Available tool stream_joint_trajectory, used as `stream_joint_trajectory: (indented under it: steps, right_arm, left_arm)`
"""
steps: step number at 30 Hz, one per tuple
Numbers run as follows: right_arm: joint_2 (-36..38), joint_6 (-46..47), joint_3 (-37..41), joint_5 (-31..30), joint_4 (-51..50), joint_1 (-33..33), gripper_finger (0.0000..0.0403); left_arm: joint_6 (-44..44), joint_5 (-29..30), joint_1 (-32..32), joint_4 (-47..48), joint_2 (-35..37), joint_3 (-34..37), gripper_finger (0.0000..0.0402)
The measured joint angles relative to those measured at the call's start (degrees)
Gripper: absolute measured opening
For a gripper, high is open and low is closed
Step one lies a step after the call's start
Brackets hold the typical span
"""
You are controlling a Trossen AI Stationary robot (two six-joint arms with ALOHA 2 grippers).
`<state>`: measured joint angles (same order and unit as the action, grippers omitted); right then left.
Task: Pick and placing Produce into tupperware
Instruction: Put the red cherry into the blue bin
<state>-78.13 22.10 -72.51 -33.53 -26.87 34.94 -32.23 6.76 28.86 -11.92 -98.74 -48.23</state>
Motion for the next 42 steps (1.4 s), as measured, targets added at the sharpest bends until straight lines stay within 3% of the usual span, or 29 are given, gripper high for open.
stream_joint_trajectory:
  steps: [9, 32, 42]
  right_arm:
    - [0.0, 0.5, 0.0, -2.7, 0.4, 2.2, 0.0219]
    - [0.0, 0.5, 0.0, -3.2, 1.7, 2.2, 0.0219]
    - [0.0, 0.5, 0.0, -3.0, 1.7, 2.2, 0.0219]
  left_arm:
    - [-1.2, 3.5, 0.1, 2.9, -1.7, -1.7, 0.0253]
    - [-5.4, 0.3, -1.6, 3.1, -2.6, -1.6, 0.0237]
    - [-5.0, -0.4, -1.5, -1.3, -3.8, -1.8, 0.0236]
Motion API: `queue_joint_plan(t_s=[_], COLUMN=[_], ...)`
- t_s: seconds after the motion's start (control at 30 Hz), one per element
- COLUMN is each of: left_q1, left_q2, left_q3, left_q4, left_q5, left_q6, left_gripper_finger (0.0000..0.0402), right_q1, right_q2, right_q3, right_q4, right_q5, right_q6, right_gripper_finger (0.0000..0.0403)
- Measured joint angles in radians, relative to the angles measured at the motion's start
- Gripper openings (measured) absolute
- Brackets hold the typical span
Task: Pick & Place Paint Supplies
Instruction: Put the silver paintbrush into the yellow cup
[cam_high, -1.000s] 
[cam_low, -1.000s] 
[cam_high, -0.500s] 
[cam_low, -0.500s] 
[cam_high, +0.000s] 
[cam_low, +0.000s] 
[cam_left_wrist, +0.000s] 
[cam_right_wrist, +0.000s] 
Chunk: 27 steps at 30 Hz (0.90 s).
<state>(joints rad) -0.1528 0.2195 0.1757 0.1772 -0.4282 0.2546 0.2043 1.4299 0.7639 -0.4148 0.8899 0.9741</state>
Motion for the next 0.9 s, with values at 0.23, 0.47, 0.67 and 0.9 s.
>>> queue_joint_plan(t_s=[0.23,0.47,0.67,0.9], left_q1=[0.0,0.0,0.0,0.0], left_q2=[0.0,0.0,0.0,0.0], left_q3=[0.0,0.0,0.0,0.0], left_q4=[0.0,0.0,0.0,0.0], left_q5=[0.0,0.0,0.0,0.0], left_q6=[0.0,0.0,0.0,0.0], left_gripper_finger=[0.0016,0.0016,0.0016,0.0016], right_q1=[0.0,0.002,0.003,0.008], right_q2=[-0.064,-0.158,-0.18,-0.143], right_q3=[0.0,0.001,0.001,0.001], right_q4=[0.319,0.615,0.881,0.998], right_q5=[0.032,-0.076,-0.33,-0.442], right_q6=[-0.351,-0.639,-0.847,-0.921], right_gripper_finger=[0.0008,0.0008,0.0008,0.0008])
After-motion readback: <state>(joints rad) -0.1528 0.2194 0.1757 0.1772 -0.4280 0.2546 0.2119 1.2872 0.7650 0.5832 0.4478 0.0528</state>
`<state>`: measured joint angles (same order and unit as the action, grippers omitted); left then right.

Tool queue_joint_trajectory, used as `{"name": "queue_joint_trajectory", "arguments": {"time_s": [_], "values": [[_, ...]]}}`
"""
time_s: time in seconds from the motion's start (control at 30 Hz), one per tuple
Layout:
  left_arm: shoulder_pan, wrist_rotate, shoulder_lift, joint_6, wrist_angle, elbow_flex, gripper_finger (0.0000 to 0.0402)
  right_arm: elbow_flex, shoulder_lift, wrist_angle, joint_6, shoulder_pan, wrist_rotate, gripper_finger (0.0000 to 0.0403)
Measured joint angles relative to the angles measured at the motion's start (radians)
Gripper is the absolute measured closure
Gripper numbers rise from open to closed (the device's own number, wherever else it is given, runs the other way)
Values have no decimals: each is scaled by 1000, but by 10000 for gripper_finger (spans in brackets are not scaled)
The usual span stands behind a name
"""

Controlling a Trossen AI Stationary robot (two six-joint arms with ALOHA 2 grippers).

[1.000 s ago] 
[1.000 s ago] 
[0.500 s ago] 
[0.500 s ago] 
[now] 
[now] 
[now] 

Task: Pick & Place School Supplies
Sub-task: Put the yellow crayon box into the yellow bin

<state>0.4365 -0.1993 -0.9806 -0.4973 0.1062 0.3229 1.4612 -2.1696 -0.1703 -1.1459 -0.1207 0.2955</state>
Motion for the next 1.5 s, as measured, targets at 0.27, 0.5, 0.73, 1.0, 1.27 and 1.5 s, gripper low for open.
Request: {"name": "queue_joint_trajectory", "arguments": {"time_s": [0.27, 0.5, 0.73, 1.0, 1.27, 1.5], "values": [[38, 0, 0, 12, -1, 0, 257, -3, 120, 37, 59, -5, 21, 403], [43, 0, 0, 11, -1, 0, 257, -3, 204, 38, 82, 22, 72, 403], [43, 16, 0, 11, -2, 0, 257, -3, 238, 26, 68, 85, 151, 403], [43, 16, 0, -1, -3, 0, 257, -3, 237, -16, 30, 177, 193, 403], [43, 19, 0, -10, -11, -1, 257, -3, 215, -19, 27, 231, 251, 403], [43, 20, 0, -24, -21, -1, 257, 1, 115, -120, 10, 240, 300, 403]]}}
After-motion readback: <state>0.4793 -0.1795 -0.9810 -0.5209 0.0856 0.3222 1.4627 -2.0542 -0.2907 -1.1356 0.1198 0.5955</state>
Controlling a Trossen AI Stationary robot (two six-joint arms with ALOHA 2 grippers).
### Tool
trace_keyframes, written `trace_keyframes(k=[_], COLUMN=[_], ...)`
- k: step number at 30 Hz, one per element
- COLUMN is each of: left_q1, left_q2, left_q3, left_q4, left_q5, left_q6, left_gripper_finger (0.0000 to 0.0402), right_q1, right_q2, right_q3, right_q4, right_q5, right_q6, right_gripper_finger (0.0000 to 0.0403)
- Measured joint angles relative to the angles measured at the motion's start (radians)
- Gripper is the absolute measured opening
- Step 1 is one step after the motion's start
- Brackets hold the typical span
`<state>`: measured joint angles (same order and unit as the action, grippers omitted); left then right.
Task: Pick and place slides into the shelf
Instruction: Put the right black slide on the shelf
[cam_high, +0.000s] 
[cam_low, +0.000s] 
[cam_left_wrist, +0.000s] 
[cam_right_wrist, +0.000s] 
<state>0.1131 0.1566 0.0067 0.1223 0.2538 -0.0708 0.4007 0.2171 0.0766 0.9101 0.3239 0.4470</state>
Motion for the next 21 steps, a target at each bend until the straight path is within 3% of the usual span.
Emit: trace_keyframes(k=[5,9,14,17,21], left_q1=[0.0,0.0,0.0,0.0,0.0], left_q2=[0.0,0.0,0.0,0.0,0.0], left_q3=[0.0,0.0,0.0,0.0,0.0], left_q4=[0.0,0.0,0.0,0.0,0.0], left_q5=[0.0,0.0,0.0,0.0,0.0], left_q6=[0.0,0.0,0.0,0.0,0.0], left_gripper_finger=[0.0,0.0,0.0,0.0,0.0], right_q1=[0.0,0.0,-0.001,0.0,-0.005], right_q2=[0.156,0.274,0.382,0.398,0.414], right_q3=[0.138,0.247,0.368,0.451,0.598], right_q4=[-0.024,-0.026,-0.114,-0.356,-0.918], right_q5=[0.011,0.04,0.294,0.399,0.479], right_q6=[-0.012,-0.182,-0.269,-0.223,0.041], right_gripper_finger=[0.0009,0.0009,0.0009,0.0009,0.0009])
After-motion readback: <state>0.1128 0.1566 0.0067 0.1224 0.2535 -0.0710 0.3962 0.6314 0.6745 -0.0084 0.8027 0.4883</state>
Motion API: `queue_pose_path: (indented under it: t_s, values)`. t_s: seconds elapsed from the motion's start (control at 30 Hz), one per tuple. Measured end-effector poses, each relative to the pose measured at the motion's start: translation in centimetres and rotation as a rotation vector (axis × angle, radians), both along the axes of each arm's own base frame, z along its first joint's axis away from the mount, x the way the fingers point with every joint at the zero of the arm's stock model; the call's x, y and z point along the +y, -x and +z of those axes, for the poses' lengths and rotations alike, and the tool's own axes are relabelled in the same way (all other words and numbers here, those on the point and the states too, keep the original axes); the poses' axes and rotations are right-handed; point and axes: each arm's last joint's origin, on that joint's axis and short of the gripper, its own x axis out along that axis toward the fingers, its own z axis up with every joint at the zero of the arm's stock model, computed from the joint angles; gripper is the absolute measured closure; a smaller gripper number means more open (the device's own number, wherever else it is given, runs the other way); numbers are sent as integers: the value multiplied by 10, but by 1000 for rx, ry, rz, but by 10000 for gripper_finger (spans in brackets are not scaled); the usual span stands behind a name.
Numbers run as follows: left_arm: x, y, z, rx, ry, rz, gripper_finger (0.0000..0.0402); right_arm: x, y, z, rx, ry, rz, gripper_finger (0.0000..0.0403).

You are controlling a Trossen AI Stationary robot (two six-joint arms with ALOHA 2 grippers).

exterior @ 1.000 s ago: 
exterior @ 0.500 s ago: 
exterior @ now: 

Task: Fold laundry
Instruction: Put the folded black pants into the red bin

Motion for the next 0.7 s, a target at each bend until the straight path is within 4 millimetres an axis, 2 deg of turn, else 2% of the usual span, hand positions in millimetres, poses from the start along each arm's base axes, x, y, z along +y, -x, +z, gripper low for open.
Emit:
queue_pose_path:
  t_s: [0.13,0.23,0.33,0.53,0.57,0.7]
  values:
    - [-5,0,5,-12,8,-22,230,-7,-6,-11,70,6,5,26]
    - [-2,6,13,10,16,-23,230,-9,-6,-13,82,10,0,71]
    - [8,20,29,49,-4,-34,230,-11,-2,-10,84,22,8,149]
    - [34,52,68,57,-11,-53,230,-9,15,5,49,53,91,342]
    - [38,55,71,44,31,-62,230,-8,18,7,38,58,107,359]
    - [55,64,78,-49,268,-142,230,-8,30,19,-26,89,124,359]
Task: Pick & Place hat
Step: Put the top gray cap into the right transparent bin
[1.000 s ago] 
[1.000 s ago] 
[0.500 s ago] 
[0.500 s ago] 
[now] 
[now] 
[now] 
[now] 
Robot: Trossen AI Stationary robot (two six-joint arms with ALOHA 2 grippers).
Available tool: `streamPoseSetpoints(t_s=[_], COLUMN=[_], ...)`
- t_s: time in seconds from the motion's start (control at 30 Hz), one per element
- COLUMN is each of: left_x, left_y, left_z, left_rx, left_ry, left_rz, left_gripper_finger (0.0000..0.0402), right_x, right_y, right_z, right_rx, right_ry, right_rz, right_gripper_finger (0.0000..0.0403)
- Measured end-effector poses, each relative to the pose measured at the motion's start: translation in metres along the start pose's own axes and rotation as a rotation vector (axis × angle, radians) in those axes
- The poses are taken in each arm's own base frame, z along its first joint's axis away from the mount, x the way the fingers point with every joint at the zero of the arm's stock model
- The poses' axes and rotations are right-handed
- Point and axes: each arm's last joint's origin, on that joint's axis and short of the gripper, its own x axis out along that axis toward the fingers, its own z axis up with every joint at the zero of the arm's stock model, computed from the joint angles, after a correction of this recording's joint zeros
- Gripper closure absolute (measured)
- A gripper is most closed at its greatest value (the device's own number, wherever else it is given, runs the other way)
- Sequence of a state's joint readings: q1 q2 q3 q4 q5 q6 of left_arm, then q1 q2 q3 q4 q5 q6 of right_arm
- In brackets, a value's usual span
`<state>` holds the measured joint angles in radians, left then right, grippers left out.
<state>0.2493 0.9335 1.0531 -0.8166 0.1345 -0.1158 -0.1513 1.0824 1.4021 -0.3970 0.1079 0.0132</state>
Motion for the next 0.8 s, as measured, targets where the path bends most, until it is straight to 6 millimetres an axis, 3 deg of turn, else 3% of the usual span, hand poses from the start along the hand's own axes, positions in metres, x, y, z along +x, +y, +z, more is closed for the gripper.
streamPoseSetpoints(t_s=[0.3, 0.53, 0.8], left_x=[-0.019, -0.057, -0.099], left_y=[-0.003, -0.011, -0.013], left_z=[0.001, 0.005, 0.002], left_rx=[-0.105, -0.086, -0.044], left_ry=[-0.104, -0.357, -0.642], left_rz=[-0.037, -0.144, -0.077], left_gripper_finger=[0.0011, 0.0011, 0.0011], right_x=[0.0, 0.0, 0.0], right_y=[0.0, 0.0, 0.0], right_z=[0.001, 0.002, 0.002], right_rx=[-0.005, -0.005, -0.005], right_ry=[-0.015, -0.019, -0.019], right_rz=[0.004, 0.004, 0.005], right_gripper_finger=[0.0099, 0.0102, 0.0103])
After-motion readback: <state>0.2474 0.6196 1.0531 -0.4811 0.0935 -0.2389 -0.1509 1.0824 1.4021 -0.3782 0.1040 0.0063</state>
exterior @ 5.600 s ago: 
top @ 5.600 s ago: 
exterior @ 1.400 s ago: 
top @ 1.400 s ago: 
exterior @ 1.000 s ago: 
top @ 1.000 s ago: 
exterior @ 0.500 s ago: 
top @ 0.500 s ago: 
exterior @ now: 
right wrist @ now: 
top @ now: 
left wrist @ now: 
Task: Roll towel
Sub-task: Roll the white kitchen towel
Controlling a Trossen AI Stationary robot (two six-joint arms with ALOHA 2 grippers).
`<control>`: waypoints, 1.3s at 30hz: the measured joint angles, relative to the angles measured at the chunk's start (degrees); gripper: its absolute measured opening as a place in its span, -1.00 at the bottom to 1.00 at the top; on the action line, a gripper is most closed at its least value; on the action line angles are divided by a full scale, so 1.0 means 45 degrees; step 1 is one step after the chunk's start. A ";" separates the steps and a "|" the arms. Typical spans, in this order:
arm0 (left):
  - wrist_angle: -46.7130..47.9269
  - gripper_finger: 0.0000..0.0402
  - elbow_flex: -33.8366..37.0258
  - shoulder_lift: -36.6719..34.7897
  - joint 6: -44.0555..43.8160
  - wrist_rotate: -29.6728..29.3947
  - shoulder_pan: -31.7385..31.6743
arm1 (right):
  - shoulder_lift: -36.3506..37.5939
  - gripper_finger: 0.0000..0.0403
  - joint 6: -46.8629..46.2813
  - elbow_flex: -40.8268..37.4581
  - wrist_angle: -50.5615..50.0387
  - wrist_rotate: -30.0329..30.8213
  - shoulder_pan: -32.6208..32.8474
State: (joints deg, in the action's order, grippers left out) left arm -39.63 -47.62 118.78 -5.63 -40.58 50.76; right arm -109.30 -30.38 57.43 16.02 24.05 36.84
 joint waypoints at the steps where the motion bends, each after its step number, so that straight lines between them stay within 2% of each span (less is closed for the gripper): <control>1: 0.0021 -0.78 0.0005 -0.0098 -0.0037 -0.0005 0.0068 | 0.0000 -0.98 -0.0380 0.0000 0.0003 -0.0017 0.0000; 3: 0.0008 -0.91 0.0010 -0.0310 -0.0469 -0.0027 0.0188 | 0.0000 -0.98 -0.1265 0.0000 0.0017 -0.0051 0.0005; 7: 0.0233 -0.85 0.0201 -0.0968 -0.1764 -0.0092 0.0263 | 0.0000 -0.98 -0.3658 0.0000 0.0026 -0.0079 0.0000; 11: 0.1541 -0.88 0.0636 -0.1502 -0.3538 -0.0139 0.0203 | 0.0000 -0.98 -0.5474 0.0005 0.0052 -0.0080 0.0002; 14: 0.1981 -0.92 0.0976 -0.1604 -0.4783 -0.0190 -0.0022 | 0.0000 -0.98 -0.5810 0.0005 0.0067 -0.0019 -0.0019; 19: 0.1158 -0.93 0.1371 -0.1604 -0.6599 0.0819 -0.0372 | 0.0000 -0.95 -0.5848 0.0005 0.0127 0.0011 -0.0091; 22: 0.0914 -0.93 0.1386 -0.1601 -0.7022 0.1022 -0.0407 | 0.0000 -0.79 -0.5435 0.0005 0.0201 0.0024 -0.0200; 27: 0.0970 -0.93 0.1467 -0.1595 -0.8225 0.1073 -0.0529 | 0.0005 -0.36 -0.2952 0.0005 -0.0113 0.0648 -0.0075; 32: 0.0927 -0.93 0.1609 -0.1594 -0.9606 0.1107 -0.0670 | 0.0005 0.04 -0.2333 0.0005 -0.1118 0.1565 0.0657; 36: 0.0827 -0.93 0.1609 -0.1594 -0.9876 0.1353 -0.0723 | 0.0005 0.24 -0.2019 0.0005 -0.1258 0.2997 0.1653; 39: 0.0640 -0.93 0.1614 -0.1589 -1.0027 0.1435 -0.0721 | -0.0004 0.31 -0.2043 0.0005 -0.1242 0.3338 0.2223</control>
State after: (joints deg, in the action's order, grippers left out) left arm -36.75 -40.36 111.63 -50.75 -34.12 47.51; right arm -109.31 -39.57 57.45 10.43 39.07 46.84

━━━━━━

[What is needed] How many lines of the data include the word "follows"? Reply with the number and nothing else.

[Problem solution] 2